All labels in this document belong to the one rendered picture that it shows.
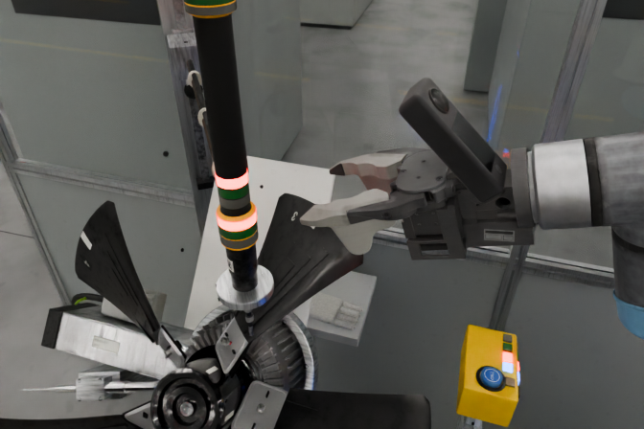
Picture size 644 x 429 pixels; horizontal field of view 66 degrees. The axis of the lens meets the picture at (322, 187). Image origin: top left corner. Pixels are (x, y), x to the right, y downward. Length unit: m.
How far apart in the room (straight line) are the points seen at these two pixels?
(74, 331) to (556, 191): 0.93
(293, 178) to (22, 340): 2.01
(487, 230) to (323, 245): 0.34
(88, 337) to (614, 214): 0.93
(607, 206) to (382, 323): 1.31
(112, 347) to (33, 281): 2.05
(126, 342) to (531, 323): 1.10
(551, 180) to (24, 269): 2.98
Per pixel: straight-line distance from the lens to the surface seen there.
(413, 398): 0.86
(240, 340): 0.81
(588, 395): 1.85
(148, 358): 1.04
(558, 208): 0.44
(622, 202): 0.44
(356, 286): 1.46
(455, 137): 0.42
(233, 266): 0.59
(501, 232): 0.48
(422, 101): 0.41
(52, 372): 2.61
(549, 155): 0.44
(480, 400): 1.06
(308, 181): 1.02
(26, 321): 2.89
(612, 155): 0.44
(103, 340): 1.08
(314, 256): 0.76
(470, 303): 1.56
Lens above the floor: 1.90
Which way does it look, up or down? 34 degrees down
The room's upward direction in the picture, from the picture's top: straight up
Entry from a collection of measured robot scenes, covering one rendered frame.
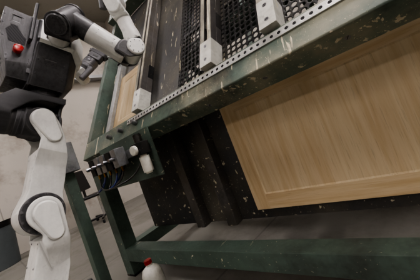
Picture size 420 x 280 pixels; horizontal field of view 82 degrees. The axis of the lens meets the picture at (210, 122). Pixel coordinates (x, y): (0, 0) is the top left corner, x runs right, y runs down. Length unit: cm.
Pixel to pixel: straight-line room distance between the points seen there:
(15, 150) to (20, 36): 399
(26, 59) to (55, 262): 76
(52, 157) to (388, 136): 120
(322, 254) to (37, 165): 104
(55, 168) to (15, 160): 399
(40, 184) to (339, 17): 111
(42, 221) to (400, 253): 110
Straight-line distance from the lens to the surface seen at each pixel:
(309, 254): 98
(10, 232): 444
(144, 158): 116
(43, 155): 112
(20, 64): 119
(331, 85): 98
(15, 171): 509
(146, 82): 139
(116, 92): 173
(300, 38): 77
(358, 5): 76
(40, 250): 111
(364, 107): 98
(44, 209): 106
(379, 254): 92
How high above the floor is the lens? 67
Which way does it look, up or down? 3 degrees up
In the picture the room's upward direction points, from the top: 21 degrees counter-clockwise
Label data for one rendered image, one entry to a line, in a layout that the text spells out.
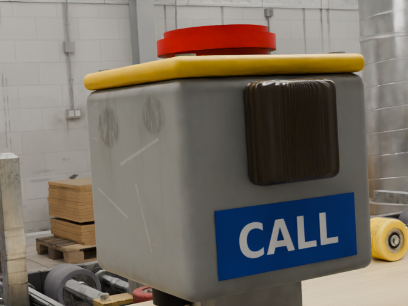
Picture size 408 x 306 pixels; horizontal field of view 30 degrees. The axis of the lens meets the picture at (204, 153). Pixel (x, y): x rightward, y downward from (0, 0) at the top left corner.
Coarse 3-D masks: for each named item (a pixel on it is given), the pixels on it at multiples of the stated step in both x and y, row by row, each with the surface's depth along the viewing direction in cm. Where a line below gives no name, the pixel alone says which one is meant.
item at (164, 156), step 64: (192, 64) 21; (256, 64) 22; (320, 64) 23; (128, 128) 24; (192, 128) 21; (128, 192) 24; (192, 192) 21; (256, 192) 22; (320, 192) 23; (128, 256) 25; (192, 256) 21
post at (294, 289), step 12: (276, 288) 25; (288, 288) 25; (300, 288) 25; (216, 300) 24; (228, 300) 24; (240, 300) 24; (252, 300) 24; (264, 300) 25; (276, 300) 25; (288, 300) 25; (300, 300) 25
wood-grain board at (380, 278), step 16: (352, 272) 138; (368, 272) 137; (384, 272) 136; (400, 272) 136; (304, 288) 128; (320, 288) 127; (336, 288) 126; (352, 288) 126; (368, 288) 125; (384, 288) 124; (400, 288) 124; (144, 304) 123; (304, 304) 118; (320, 304) 117; (336, 304) 116; (352, 304) 116; (368, 304) 115; (384, 304) 115; (400, 304) 114
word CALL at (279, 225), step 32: (352, 192) 24; (224, 224) 22; (256, 224) 22; (288, 224) 23; (320, 224) 23; (352, 224) 24; (224, 256) 22; (256, 256) 22; (288, 256) 23; (320, 256) 23
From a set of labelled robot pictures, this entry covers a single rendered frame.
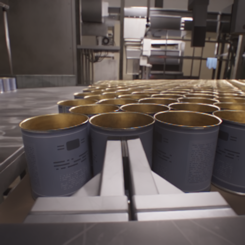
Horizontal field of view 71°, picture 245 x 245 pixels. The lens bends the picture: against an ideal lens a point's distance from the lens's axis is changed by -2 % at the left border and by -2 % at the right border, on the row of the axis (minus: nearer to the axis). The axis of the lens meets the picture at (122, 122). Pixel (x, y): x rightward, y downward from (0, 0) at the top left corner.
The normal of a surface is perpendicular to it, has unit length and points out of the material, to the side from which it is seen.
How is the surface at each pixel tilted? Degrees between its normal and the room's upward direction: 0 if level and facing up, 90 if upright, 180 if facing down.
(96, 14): 90
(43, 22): 90
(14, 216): 3
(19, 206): 2
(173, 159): 91
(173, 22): 90
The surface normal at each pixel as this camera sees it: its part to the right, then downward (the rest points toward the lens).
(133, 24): 0.04, 0.42
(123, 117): -0.10, 0.27
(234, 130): -0.78, 0.18
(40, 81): 0.74, 0.20
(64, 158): 0.49, 0.23
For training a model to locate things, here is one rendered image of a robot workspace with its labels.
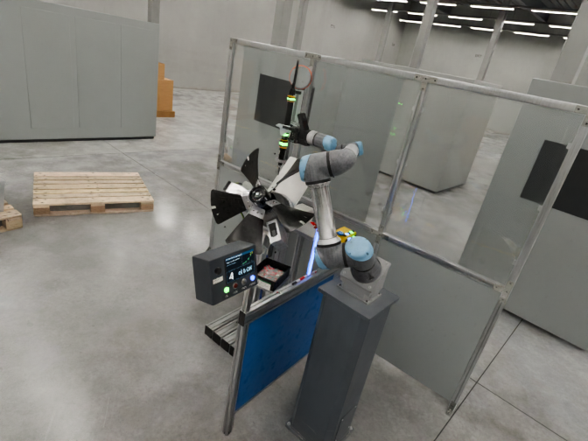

* **REQUIRED WORK**:
Set down word for word the lines above from the one with "(455, 137): 0.42" up to and including the one with "(40, 184) to (339, 17): 111". Omit every picture.

* **FINISHED TASK**:
(455, 137): 0.42
(233, 266): 0.59
(501, 232): 0.48
(422, 101): 0.41
(52, 372): 2.61
(549, 155): 0.44
(480, 400): 1.06
(308, 181): 1.02
(26, 321): 2.89
(612, 155): 0.44
(103, 340): 1.08
(314, 256): 0.76
(470, 303): 1.56
Lens above the floor: 1.90
Which way does it look, up or down? 34 degrees down
The room's upward direction in the picture, from the picture's top: straight up
Entry from a collection of measured robot scenes, covering one rendered frame.
Picture size 420 x 280 pixels; horizontal field of view 82 degrees. The axis of the lens meets the picture at (210, 122). Pixel coordinates (x, y): (0, 0) is the top left corner, x runs right, y runs down. Length unit: cm.
Pixel to pixel: straight-line room distance between the points seen there:
(15, 150) to (20, 36): 399
(26, 59) to (55, 262): 76
(52, 157) to (388, 136): 120
(322, 254) to (37, 165): 104
(55, 168) to (15, 160): 399
(40, 184) to (339, 17): 111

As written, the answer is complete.